Even retail therapy can't help me this time. :-(
Barbo Therapy Go to your bedroom ask to be left alone take something to drink a good murder mystery Love You and Yours
I am sending you a big bloggy hug. These things can be so stressful. My daughter Kat had one in Montgomery...sounded very much like this one....and she left the scene...cause she and the guy she hit decided...it was ok....but Daddy of boy called the police when son got home and reported her. I was teaching an hour away...and had to leave school and go get my daughter and get her to the police station before they arrested her for leaving the scene. She learned a big lesson. God bless you all Kelly and may today be much better.
I am sending you a great big hug!! Like you said cry scream do anything and let it all out. I love you and glad things were not worse than they were.

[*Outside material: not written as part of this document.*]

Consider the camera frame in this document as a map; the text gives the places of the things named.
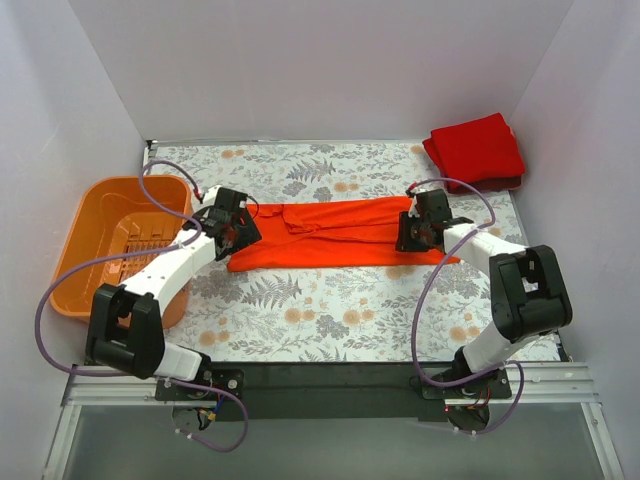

I know how upset you are, and I'm sorry this happened to you (and Cam). We just want to make our kids happy, which isn't always a great thing. But we can't change. We ALL love you so much, and my heart is hurting with you. I know that everything will be fine.
LYLASAM :0)
I am sending you a great big hug too! Even though you can think of how much worse it could have been and that eases it a little, it still stinks! I am glad everyone was ok! I also know you probably have the feeling of "When it rains, it pours". Like my Mom always says (aside from saying I had a bunch of wrecks ;) "This too shall pass"! Love you and keep your head up, once you get over the initial shock!
You go ahead and scream and cry! You've had a rough couple of weeks!!!! I am saying a super special prayer for you that things He turns things around and blesses you. That is what you deserve. What doesn't break you will make you stronger. right? I know... that doesn't help. But prayers will!
I am so sorry, but so glad your son is ok! Go ahead and cry! It is the best therapy! Hugs and prayers for you!